#### [About this exercise]
Without pictures, output exactly the lines running from the line containing "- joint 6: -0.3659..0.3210" to the end of the listing below.
__________________________________________________
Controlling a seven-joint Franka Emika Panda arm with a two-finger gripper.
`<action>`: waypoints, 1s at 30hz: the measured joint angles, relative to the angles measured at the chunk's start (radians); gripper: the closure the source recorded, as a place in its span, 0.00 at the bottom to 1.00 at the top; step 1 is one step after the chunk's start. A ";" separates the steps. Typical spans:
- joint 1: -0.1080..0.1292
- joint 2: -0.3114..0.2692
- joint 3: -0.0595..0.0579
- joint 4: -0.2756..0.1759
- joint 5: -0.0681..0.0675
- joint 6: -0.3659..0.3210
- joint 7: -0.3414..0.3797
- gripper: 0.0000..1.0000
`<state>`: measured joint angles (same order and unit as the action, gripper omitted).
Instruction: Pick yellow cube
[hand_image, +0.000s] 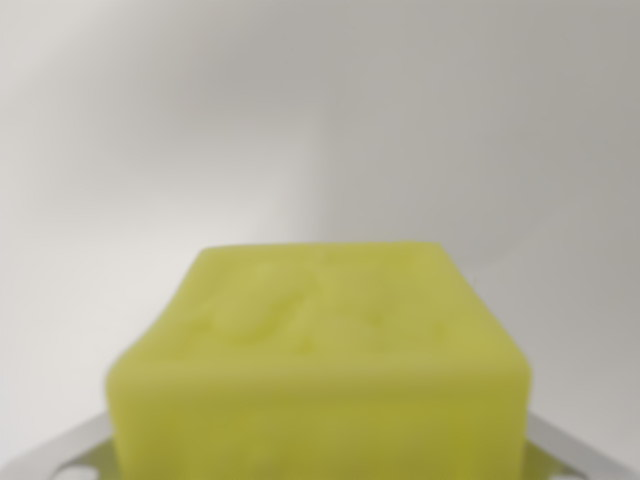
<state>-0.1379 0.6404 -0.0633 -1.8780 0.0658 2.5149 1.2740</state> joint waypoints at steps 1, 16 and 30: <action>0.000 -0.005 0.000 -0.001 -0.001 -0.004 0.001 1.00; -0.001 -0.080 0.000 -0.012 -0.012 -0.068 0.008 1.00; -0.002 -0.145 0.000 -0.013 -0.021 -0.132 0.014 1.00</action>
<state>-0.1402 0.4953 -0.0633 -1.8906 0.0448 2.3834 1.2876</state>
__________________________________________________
#### [Output below]
- joint 6: -0.3659..0.3210
- joint 7: -0.3414..0.3797
- gripper: 0.0000..1.0000
`<state>`: measured joint angles (same order and unit as the action, gripper omitted).
Instruction: Pick yellow cube
[hand_image, +0.000s] 
<state>-0.1379 0.6404 -0.0633 -1.8780 0.0658 2.5149 1.2740</state> joint waypoints at steps 1, 16 and 30: <action>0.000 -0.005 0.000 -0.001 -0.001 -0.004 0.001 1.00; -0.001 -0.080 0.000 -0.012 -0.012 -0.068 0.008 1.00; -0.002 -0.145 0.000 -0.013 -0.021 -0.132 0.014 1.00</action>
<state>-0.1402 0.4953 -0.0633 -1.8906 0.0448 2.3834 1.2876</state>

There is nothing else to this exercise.